The World Bank also believes people must also be encouraged to extend their working life. To meet the cost of pensions and medical care for the elderly, estimated at $64 trillion worldwide, “industrial countries need to create an institutional framework that minimises the threat of inadequate savings by ensuring that social security schemes are fully funded and by discouraging early retirement”, it said. (In official terminology, pension schemes where the benefits paid to retirees are met from the contributions made by the existing workforce are misleadingly known as “unfunded schemes,” and those based on the dividends invested on the stock market, whether public or private, are known as “funded” schemes.)

The World Bank demanded a shift away from publicly funded pensions based on general taxation and/or contributory social insurance levied from both workers and employers, to private pension schemes invested on the stock market. Where pensions remained public, they were to be converted to “defined contribution” schemes whereby entitlement to retirement income depends upon the level of contributions made by the individual. Its goal was a two-tier mandatory scheme with declining levels of pension provision by the state and an increasing component funded directly through individual contributions to either a private or publicly administered scheme. In effect, everyone would have his or her own individual “retirement account”, which could then be collectively invested on the stock exchange.

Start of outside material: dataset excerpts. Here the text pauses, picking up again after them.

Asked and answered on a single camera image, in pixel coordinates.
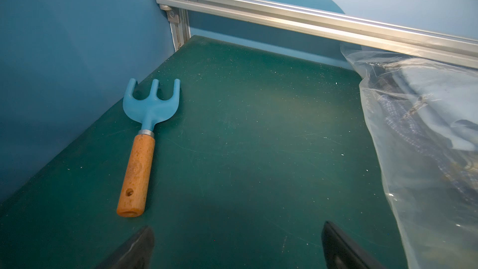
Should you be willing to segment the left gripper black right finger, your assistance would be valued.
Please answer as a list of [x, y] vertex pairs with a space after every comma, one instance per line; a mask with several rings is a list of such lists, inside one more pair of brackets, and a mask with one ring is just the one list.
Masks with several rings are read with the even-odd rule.
[[385, 269], [331, 221], [325, 221], [322, 228], [322, 246], [328, 269]]

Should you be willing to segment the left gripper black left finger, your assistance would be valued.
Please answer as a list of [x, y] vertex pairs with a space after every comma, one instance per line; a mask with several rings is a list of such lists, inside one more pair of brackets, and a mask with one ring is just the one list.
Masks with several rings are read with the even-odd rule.
[[96, 269], [148, 269], [154, 246], [154, 231], [149, 225], [145, 225], [97, 265]]

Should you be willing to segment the dark plaid shirt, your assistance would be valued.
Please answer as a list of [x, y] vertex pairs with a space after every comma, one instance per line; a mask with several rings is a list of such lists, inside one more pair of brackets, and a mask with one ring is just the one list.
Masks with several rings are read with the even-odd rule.
[[478, 202], [478, 151], [460, 151], [447, 146], [446, 139], [429, 129], [412, 102], [391, 77], [374, 80], [385, 123], [412, 150], [429, 159], [464, 199]]

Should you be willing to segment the clear plastic vacuum bag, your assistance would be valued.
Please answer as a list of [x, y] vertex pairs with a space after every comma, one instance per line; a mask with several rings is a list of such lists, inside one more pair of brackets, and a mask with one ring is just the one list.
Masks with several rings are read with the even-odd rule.
[[411, 269], [478, 266], [478, 71], [355, 44], [341, 52]]

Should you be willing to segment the light blue shirt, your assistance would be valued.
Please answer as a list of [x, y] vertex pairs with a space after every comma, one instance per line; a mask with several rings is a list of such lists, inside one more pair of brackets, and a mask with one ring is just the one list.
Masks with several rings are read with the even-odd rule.
[[460, 151], [478, 150], [478, 74], [468, 70], [405, 68], [392, 77], [422, 121]]

Many countries such as the US, Germany and Britain have embraced some aspects of the World Bank’s policies. Pensions are often the state’s largest single item of budgetary expenditure. According to the most recent World Bank Indicators report, publicly funded pensions paid for by workforce and employer contributions in Austria, Poland and Italy account for 15 percent of GDP, although the average in the West is about 10 percent. In the countries that made up the former Soviet Union, they account for only 5 percent of GDP, and in many of the world’s poorer nations pension provision is non-existent, apart from a wealthy elite and a few top government officials.

In Latin America and the former Soviet Union, the World Bank has expressly linked the provision of credit under its Public Sector Adjustment Loan scheme to implementing the privatisation of public enterprises and pension reforms.

The lack of a decent pension means that when workers retire, they will have to supplement their meagre pension by taking what work they can. Thus the pension “reforms” create an additional pool of cheap and experienced labour. The OECD’s book Maintaining Prosperity in an Ageing Society, states openly, “An important part of the strategy for maintaining prosperity will involve encouraging people to work longer by making it financially more attractive for them to do so.”

Private pensions also offer a vast new source of profiteering for big business and the financial institutions, as the OECD acknowledges: “Consequently financial market infrastructures will need to be strengthened to cope with large increases in private pension fund assets”. The huge scale of the transfer of funds to the stock market has added to its volatility and served to intensify speculation. More than 50 percent of corporate shares are held by pension funds and insurance companies in the UK. Whereas in the mid 1960s, UK pension funds held such shares for 23 years on average, now they only hold them for 18 months, in their search for ever higher returns. Thus not only does the turn to private pensions make the income of retired workers dependent upon the uncertainties of the stock market, as Chilean and Malaysian pensioners found to their cost when the economies of these countries crashed in 1997; it is also leading to a huge increase in the rate of exploitation of the workforce.